In everywhere, healthcare is one of the most significant aspects to form a powerful nation for any country because it highly affects the standard of living that leads to the population and economic growth. This is why having an efficient healthcare system available for every citizen is important.   Taiwan, a small country, not only has an efficient healthcare system, but also has an equal access for all citizens. In Taiwan, government plays the role in running financing in healthcare system. However, because I do not have any more to say about any experience using health services in this country, I will talk a little bit of the background of Taiwan’s health care and its importance.  

Taiwan is a small country with a population of 23 million; which is located in the eastern part of Asia. It was first called ‘Ilha Formosa’ (Beautiful Island) by the Portuguese in 1544. The economy of Taiwan has developed rapidly in the last 60 years and there has been a rapid transition from an agricultural-based to an industrial based economy. The life expectancy for Taiwanese people in 2008 was 75.6 years for males and 81.9 years for females. In the capital city, Taipei, life expectancy was 79.7 years for males and 84.4 years for females in 2007.

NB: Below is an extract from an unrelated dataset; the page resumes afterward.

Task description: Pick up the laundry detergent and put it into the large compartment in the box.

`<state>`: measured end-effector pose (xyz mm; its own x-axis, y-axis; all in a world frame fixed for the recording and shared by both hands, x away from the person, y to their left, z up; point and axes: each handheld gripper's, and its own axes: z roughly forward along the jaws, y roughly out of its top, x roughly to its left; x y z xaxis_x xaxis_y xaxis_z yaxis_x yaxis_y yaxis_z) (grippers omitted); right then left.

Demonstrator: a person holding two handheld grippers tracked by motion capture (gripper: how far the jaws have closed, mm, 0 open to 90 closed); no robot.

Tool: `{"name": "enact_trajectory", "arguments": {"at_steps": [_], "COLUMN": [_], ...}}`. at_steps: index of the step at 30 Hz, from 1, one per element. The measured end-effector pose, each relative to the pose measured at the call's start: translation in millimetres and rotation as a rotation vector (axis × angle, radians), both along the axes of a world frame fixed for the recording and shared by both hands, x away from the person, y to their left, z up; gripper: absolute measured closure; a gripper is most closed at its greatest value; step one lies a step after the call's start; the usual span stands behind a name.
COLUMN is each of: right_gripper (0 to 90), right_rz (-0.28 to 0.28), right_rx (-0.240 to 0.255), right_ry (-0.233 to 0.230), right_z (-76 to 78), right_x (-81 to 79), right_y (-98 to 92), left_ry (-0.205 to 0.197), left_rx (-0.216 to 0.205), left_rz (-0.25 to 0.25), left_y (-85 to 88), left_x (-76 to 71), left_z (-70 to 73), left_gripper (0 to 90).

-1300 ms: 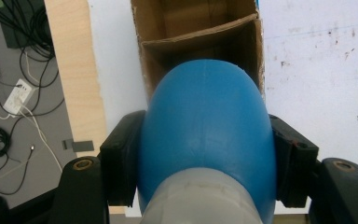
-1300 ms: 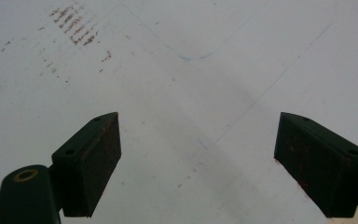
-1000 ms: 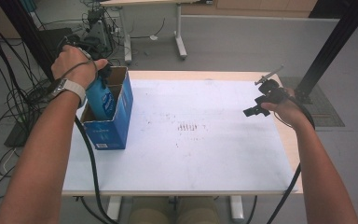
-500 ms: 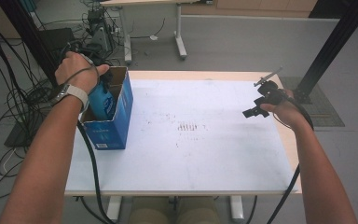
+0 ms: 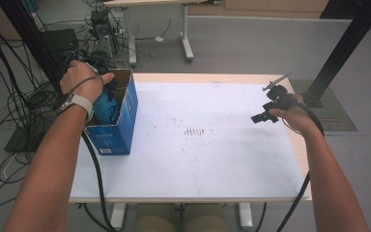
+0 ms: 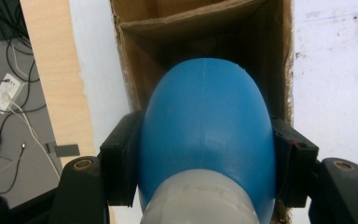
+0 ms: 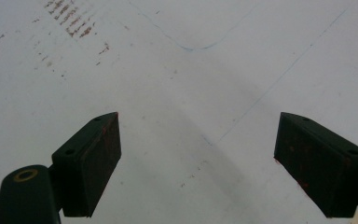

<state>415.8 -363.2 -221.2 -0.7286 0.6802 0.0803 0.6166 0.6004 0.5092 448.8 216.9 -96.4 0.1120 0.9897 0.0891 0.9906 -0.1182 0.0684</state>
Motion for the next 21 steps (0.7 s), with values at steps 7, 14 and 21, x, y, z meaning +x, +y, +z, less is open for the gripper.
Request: {"name": "enact_trajectory", "arguments": {"at_steps": [7,14,21], "right_gripper": [14.7,14.7,14.7], "right_rz": [-0.005,-0.006,-0.009], "right_rx": [0.001,0.002,0.003], "right_ry": [-0.001,0.004,0.007], "right_z": [0.1,-2.9,-5.1], "right_x": [-2.4,-2.1,-2.0], "right_y": [-2.7,-3.6,-5.1], "left_ry": [-0.005,-0.009,-0.003], "left_rx": [0.001,0.0,0.001], "left_rz": [0.002,0.003,0.003], "left_y": [-0.4,-1.3,-0.8], "left_x": [-0.9,-0.6,0.8], "left_z": [-6.1,-13.8,-23.0], "left_gripper": [37.8,37.8,37.8]}}
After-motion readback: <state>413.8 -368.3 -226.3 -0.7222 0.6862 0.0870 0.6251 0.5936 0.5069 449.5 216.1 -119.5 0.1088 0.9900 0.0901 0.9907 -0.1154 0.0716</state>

The Taiwanese government adopted a nationwide health insurance system in March 1995, the national health insurance (NHI) system. Before the introduction of the NHI, there were a range of separate insurance schemes covering around 57% of the population.

These included labor insurance, governmental employee insurance, farmers’ health insurance and fishermen’s health insurance. However, most of the general practitioners (GPs) practiced independently, and there was a high-level of out-of-pocket payments from patients. The NHI system consolidated all these small insurance schemes into a single national insurance system. The principal goals of NHI were to improve the efficiency of the Taiwanese healthcare system, and to improve social justice by increasing healthcare coverage.

One good thing about Taiwan’s health care is the insurance each person has because owing   the single insurer system; Taiwan’s National Health Insurance has one of the lowest administrative costs in the world, typically under 2% of total healthcare spending. Every year, the Department of Health negotiates with physicians and hospitals to set the global budget, and this helps keep the cost of the NHI down. There is also a panel review system of medical records to keep healthcare costs down, whilst maintaining the quality of healthcare. Procedures considered inappropriate by this specialist panel will not be paid.   

Finally, the next big challenge for the Taiwanese government is to improve quality of care while keeping national healthcare expenditure under control. One quality of care area that the Taiwan National Health Insurance is working on to improve is ‘pay for performance’ schemes.